|
I'm working on classification of an EEG dataset. I have data for 5 people, with 280 examples per person. EEG data varies a lot from person to person, so the classifier must be trained and tested on each person separately. I do 10-fold cross validation for each person, and it's fairly straightforward to calculate a confidence interval for the mean accuracy for a single person. For each of the five people I get a mean accuracy, but the real measure of my method is the mean of these five means. Can I calculate a confidence interval for this mean of means? |
|
Did you consider using a bootstrap instead? This thread on SE might provide some insights on your particular problem: http://stats.stackexchange.com/questions/1399/obtaining-and-interpreting-bootstrapped-confidence-intervals-from-hierarchical-d |
|
If you want to show method A is better than method B, you can pose this as a hypothesis test: is the difference b/w A and B significantly different than expected under the null hypothesis that conditions A and B are equally good. With lots of runs you could check significance using a paired t-test (I think). Because you only have a few runs, I recommend reading about permutation tests. These don't require assuming a parametric distribution to derive the p-value. I think you'll find this approach conceptually straightforward and relatively painless to implement once you start reading. I also highly recommend reading Demsar's Statistical Comparisons of Classifiers over Multiple Data Sets . I believe this is the best current paper on statistical tests comparing statistical models. The focus is comparisons over multiple data sets, but I think you'll find some useful summaries / paper pointers.

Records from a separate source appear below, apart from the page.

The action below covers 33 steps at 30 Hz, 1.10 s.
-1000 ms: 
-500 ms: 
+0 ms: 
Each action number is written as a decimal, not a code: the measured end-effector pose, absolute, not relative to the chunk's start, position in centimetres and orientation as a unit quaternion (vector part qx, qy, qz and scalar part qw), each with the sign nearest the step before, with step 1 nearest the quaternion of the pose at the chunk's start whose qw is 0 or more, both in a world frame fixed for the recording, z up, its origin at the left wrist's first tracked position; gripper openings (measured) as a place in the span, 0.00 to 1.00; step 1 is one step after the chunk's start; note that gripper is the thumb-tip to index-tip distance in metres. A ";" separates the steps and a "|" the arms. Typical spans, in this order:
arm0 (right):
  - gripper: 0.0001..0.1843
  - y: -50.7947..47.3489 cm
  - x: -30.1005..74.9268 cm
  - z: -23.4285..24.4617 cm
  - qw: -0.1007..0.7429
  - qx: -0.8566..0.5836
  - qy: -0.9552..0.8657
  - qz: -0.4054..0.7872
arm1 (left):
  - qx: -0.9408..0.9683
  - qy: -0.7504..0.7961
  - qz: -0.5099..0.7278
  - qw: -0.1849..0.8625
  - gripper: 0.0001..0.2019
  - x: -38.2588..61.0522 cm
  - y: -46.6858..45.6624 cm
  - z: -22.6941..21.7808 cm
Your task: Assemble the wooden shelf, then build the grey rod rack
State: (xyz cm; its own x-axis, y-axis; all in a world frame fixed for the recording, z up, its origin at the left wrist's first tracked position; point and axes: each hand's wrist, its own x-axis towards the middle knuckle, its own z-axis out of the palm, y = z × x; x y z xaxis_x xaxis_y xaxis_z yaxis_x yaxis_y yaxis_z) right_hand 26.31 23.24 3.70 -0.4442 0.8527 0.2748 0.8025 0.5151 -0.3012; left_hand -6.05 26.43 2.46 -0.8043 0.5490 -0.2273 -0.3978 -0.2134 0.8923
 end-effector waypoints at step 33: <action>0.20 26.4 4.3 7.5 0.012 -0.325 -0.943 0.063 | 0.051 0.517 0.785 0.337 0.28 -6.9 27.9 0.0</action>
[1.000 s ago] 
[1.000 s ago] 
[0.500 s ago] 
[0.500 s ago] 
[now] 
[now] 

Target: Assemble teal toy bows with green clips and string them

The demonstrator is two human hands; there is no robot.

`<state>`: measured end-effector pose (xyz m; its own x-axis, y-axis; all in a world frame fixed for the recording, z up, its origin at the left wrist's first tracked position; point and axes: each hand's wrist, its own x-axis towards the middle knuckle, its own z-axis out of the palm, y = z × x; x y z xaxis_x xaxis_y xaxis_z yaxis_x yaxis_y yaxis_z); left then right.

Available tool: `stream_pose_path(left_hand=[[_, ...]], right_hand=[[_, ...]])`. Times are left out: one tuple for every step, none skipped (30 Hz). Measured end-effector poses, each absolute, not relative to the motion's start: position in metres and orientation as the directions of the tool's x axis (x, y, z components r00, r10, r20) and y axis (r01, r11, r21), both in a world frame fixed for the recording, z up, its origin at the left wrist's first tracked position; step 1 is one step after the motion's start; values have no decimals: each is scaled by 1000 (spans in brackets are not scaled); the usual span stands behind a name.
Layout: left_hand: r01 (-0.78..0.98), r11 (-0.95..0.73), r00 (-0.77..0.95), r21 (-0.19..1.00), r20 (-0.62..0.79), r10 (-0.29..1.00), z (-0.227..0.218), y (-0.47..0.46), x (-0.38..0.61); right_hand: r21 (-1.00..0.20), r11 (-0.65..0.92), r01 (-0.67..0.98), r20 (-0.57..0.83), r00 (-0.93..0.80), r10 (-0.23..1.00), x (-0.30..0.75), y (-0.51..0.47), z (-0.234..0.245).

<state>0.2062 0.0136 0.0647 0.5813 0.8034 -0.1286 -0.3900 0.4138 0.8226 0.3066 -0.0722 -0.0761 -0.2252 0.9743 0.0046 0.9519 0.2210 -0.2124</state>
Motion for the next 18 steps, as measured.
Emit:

Friedman test is probably a good idea. Nice reference article!
(Nov 09 '11 at 22:27)
Chris Simokat
|
As you say yourself, "EEG data varies a lot from person to person". So, I don't see how you can do any meaningful classification with such small sample size. I guess you will need at least 20 peoples....
@Dov Unless I'm misunderstanding you, I think you're misunderstanding me. I can certainly can make a meaningful classification, it has a measured accuracy of ~90% on average. But in order to determine whether method A is better than method B, I should have a confidence interval on this accuracy. And the accuracy is a mean of means, which complicates things. I'd think I somehow need to account for the variance of each of the means when calculating a CI on the grand mean.
One approach might be to consider your five individuals as a subgroup and creating an x-bar (and either an S or R) control chart. That might give you a lot of information to describe the variability of the means (if all of the samples are within the control limits that might be useful or if some are not that might also be very useful) also control charts are equivalent to hypothesis tests that can serve a similar role to what you're trying to do with the confidence intervals. There are multivariate control charts as well so that should be considered as well. Otherwise you can use some form of ANOVA/MANOVA with repeated measures. If you can tell us more about the data that'd be helpful to provide a better answer. Do you just want a confidence interval for a range because you don't have any hypothesis about the actual values or are you trying to test a specific hypothesis about some value of the means you're expecting?